_Problem description_
Where does the word "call" occur in the data below? Copy each line that holds it.
:: Information shown
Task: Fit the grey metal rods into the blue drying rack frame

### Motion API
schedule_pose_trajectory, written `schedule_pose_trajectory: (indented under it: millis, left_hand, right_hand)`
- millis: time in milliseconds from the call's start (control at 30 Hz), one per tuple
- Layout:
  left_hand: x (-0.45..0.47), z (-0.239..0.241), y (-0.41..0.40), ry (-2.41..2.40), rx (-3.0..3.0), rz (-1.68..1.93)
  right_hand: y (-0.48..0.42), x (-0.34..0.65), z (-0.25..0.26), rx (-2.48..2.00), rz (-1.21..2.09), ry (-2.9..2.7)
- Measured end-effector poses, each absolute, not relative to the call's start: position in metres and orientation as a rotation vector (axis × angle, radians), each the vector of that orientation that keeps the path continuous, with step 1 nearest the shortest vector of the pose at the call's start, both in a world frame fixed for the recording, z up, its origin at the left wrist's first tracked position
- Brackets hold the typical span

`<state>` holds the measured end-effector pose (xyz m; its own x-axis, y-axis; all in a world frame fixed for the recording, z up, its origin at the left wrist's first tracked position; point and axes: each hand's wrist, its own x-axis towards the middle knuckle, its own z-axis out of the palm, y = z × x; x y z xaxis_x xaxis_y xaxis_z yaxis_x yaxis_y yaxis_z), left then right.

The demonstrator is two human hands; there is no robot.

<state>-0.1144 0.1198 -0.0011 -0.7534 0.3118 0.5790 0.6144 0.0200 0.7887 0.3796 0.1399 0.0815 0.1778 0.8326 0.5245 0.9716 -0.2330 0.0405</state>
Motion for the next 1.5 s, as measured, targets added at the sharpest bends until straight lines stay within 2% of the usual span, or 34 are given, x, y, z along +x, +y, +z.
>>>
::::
_The answer_
- millis: time in milliseconds from the call's start (control at 30 Hz), one per tuple
- Measured end-effector poses, each absolute, not relative to the call's start: position in metres and orientation as a rotation vector (axis × angle, radians), each the vector of that orientation that keeps the path continuous, with step 1 nearest the shortest vector of the pose at the call's start, both in a world frame fixed for the recording, z up, its origin at the left wrist's first tracked position

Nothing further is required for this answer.